「鬼滅の刃」大ヒットの裏に飽きさせない神ワザ

また前述のように、1話分に値するエピソードを、1見開きで終わらせてしまいます。1要素を表現するために用いるページ数を極限まで減らしています。

普通の漫画家なら人気漫画は長く続けたいですし、盛り込む要素を減らすことに対して不安になるものです。『鬼滅の刃』では、それらを断ち切ってバッサリと削っています。だからこそ、展開の速さが実現できているのです。

鬼滅のCDE メソッド2:Drip(抽出)

1エピソードに割り当てるページ数をヘタに減らしてしまうと、情報を詰め込み過ぎて、ごちゃごちゃになってしまう危険があります。せっかく展開を速くしたのに、読み進めるのに手間取らせてしまうようでは本末転倒です。

人々の消費スピードが格段に上がっている今、すばやく脳内処理できないコンテンツは簡単に離脱されてしまいます。ページ数を減らしたからこそ、入れ込むものは厳選しなくてはなりません。上質なコーヒーをドリップするように、重要なエッセンスだけを抽出することが肝要です。

この点においても『鬼滅の刃』は徹底しています。見開きごとに「ここで何を伝えようとしているか」を一言で言い表せます。かつ、見開きごとに明確な「見せ場」があります。たとえば第183話では、「城が崩壊し始め、鬼殺隊がピンチに陥る」シーンが1見開きで描かれ、見せ場は「甘露寺(人気の女性キャラ)を助けようと、炭治郎が折れた刀を投げて一矢報いる」です。極めて明確です。

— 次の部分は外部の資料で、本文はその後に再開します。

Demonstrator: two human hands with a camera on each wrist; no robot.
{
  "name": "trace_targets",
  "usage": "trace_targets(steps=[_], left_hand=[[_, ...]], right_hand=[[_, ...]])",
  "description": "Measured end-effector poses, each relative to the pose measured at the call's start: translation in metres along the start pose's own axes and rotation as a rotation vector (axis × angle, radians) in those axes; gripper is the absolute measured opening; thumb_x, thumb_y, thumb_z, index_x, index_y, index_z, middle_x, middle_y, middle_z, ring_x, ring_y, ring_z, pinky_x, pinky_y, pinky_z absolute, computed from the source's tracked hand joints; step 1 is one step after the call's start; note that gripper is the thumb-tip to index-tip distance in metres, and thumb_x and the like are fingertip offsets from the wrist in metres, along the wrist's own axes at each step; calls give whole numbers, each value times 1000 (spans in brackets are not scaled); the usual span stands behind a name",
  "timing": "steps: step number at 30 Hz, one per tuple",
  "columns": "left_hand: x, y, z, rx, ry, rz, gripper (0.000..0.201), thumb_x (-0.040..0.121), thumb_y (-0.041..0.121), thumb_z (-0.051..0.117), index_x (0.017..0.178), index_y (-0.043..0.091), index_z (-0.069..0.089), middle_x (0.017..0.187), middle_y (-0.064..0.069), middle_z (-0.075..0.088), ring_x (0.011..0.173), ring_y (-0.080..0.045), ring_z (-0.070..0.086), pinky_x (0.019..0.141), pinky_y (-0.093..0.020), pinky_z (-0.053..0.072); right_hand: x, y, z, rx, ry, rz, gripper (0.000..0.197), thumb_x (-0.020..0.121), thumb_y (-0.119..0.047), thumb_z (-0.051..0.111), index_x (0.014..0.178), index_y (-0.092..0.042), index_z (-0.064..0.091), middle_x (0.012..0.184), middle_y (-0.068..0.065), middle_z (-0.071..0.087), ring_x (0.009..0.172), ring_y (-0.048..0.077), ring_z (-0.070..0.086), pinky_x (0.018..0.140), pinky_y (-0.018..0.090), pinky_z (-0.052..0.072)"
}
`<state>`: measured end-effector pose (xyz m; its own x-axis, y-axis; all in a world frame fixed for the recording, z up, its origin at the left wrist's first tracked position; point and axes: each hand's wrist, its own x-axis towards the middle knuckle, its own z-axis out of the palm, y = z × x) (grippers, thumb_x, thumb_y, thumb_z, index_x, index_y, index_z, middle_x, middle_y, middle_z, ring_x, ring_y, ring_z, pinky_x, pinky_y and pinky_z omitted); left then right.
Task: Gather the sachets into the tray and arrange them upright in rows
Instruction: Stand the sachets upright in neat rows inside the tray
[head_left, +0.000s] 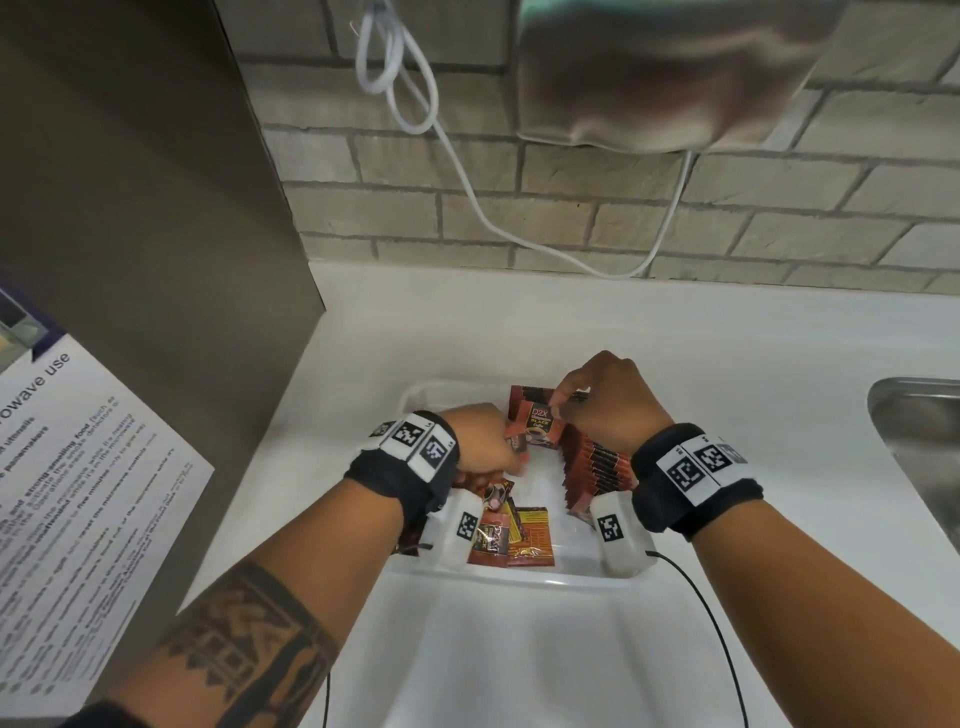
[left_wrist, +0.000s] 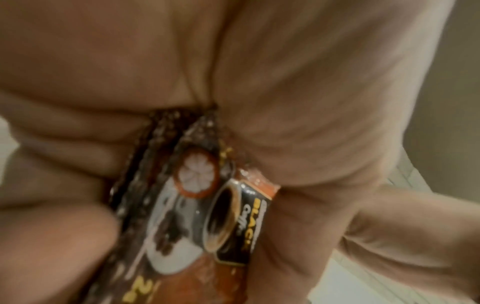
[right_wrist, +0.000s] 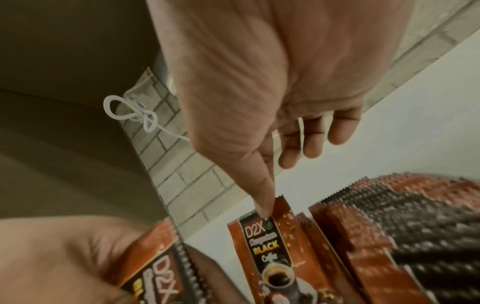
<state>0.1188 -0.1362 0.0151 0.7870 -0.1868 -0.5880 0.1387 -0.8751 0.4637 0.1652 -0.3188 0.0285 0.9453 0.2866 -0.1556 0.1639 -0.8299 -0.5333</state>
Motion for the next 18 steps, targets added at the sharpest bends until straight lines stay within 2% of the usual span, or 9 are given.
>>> trace_targets(steps=[4,6,8,13,18], left_hand=[[17,17,15,41,-35,-37,28,92,36,66,82,10,69,67,-1,67,48,-14,55,54,-24,45],[25,20,19,0,-59,-67,27,92,32,66,79,9,68,63,-3,66,42,-15,52,51,-24,45],[30,22,20,-16,-59,-88,26,92,31,66,77,9,67,63,-3,65,43,-15,52,52,-25,46],[36,23,20,-11,-66,-112,23,94,30,65,88,7,68,72,-4,67,44,-15,52,47,-23,43],[35,22,20,-39,-75,-128,26,95,29,65,99,4,69,80,-6,68,48,-16,53,47,-22,44]], right_hand=[[5,1,8,-21,-12,29,18,73,-21,70,62,-36,74,84,-13,67,100,22,56,91,42,53],[6,1,11,-52,-25,51,18,75,-18,72,65,-33,75,92,-10,63,107,20,49,95,42,50],[7,2,13,-86,-42,72,18,77,-17,71,69,-33,75,101,-6,60,111,21,44,97,41,48],[10,6,17,-88,-48,79,17,78,-17,71,73,-32,76,103,-4,61,112,21,45,98,41,46],[14,9,20,-50,-49,70,16,76,-22,77,67,-34,71,97,-4,64,104,22,56,96,43,50]])
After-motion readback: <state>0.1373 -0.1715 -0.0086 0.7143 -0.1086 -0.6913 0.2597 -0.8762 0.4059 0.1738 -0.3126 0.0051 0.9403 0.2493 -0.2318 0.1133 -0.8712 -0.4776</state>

結果、密度が濃いのに、すばやく読むことができ、かつ、ページをめくるたびにワクワク感を得られます。エンタメが溢れている現代人の手を止めさせないテンポが生まれているのです。

スピーディーな展開でも読者に寄り添う

しかし、注意が必要です。テンポの良さを目指すことは、諸刃の剣だからです。ストーリーを追うことに必死になり、登場人物の気持ちの動きを削ってしまい、読者を置いてきぼりにしがちです。そうなると、展開は早いけれども、味気ない作品になってしまいかねません。

敵を倒したい、仲間を守りたい、目的を果たしたい、そうした登場人物の気持ちが伝わることなしに多くの人の心は揺り動かせません。

『鬼滅の刃』では、CutとDripで作りだしたスピード感ある展開と「気持ちの描写」をどう両立しているのでしょうか。そのカギを握るのが「鬼滅のCDEメソッド」最後の「Emotion」です。

CutとDripによってテンポの良さを生み出しながら、『鬼滅の刃』にはしっかり「登場人物の気持ち」も描かれています。そのために多用されているのが、3つ目の要素「Emotion」、感情ツールです。

「鬼滅のCDE メソッド」3:Emotion (感情ツール)

重要人物が死んでしまう直前など、大事な場面では、必ず過去の「回想」が丹念に描かれています。「その人物がなぜ戦ってきたのか」「なぜ悪に手を染めるようになってしまったのか」など、肝になる動機を読者はその回想で深く理解することになります。

さらに、「モノローグ(独り語り)」も多用しています。一般的には、行動を通して心の内を描くのが漫画の醍醐味。文章で心の内を直接語ってしまうモノローグの多用は邪道という編集者もいます。ただ一方でモノローグは、登場人物の想いを端的に伝える格好のツールでもあります。

『鬼滅の刃』は登場人物の想いをわかりやすくするために、このモノローグを躊躇なく多用し、使いこなしているのです。

このように回想とモノローグといった感情ツールの多用により、物語の感動ポイントがわかりやすく伝わるようになっています。

ビジネスにも応用できる「鬼滅のCDEメソッド」

『鬼滅の刃』は「Cut」「Drip」「Emotion」という3つの要素により、テンポの良さと、濃密な人間ドラマ、という両立の難しいものをバランス良く詰め込むことに成功しています。

結果、見どころが満載でスピード感に溢れ、しかも、感情を揺り動かす作品となっています。だからこそ、コンテンツが溢れる時代においても多くの読者を飽きさせず、置いてきぼりにせず、ずっと離さないのです。

筆者は、この「鬼滅のCDEメソッド」はビジネスでも必須の能力だと考えています。情報が溢れ、常識さえも日々更新されている2020年代、「熱意だけで猪突猛進」というスタイルは時代遅れになっています。

非対面が増えていく営業や、ムダに長い会議の意味のなさなど、これまで以上に生産性を高めることに意識が向いている今、プレゼン1つとっても上司、同僚、取引先を飽きさせない、置いてきぼりにしない、離さないことがより重要になってきているように感じます。

スピーディーに伝えたいことを伝えつつ、相手の感情を揺り動かすメソッドが詰まった『鬼滅の刃』は、ビジネスにも通じる最高の教材なのです。